REQUIRED WORK: The answer must reproduce all of the data below exactly and contain no images.

>>>

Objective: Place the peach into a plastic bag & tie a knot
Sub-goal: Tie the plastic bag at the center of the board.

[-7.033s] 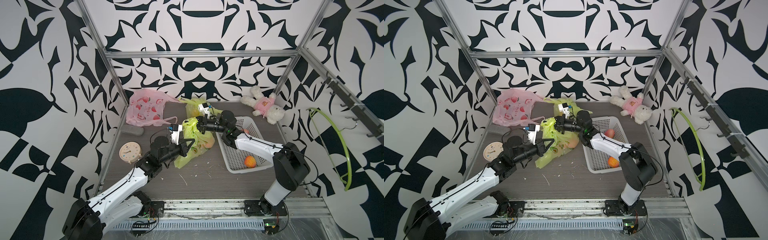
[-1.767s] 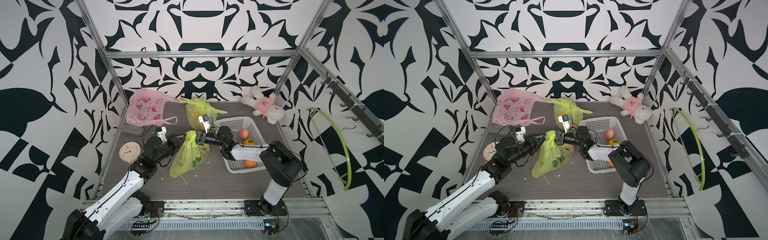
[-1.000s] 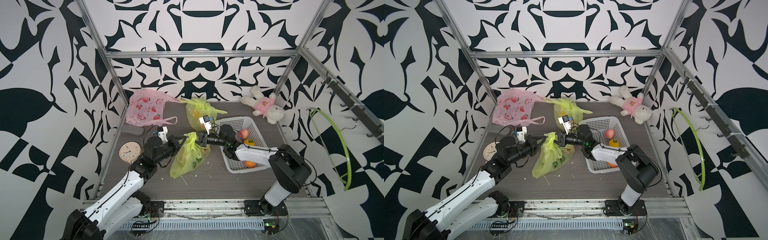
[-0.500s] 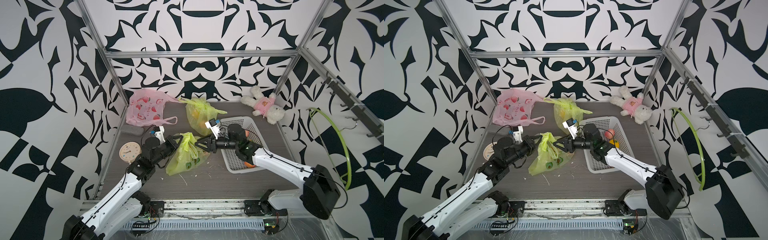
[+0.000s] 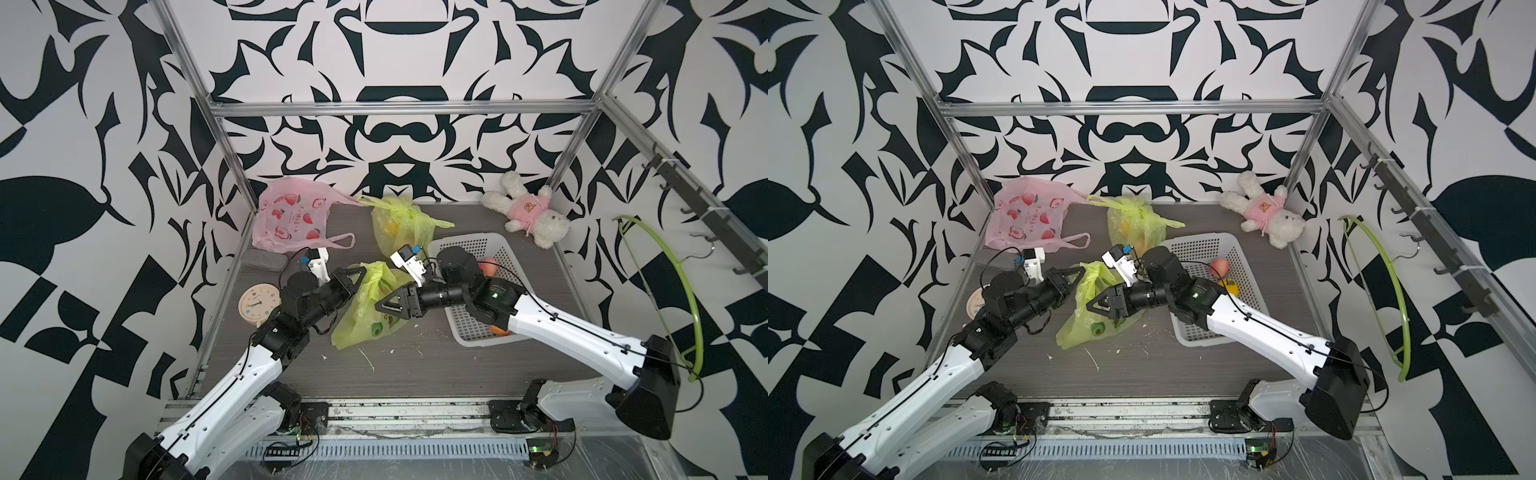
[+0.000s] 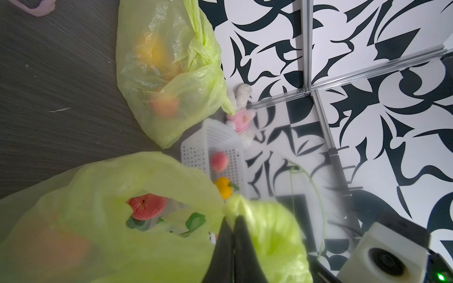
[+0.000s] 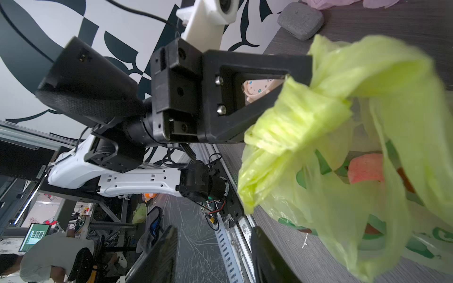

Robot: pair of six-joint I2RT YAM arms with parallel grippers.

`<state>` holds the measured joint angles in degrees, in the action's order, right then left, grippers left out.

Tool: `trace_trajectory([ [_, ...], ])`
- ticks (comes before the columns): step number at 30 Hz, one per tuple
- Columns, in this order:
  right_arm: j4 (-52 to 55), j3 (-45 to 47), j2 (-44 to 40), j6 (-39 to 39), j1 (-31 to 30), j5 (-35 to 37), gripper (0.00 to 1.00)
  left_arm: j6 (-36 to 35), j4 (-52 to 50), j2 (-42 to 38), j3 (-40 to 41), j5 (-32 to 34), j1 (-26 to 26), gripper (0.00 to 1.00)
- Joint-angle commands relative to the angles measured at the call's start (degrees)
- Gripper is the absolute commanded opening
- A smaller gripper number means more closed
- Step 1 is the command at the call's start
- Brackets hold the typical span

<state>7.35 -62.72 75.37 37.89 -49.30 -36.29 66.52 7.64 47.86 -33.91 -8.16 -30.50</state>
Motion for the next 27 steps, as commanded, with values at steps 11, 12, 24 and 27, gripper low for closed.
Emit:
trace_trajectory([
  [11,1.01,-6.38,5.58,1.45,0.31,2.42,0.52,-0.43,0.51,-0.31,-0.64,-1.77,0.09,0.0],
  [12,0.76,-6.69,5.94,1.57,0.3,2.22,0.5,-0.36,0.53,-0.22,-0.54,-1.78,0.09,0.0],
  [24,1.37,-5.59,4.87,1.15,0.22,1.66,0.0,-3.31,-3.74,-0.72,-2.73,0.1,0.3,0.0],
  [27,1.61,-0.35,0.67,1.09,0.21,4.32,0.0,-8.22,-11.53,-0.39,-8.34,-0.17,4.0,0.0],
])
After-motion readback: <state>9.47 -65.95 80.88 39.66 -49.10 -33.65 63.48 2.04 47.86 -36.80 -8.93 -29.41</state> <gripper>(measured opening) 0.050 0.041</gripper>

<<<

ANSWER TO THIS EXERCISE:
Objective: Place the peach into a plastic bag & tie a knot
Sub-goal: Tie the plastic bag at the center of the board.

[-7.033s] 
[-1.767s] 
[-1.000s] 
[-0.500s] 
[+0.000s] 
[+0.000s] 
[+0.000s] 

Robot: pair of six-joint I2RT YAM arms with parallel grippers.

`<state>` holds the measured joint angles in degrees, in the action's order, right then left, grippers left out.

Tool: `trace_trajectory([ [_, ...], ])`
- ticks (comes before the columns): step number at 30 Hz, one per tuple
- Columns, in this order:
  right_arm: j4 (-52 to 55), j3 (-45 to 47), j2 (-44 to 40), j6 (-39 to 39), j1 (-31 to 30), j5 (-35 to 37), gripper (0.00 to 1.00)
  left_arm: j6 (-36 to 35), j4 (-52 to 50), j2 (-42 to 38), j3 (-40 to 41), j5 (-32 to 34), j1 (-26 to 26), gripper (0.00 to 1.00)
- Joint-angle commands relative to the angles measured at the call's start (degrees)
- Gripper is the absolute commanded opening
- A smaller gripper number means more closed
- Step 1 is the command at the call's start
- Brackets hold the typical span

<state>7.35 -62.72 75.37 37.89 -49.30 -36.29 66.52 7.64 47.86 -33.91 -8.16 -30.50</state>
Motion for the next 27 steps, as commanded, with values at steps 11, 12, 24 and 27, gripper low for closed.
Emit:
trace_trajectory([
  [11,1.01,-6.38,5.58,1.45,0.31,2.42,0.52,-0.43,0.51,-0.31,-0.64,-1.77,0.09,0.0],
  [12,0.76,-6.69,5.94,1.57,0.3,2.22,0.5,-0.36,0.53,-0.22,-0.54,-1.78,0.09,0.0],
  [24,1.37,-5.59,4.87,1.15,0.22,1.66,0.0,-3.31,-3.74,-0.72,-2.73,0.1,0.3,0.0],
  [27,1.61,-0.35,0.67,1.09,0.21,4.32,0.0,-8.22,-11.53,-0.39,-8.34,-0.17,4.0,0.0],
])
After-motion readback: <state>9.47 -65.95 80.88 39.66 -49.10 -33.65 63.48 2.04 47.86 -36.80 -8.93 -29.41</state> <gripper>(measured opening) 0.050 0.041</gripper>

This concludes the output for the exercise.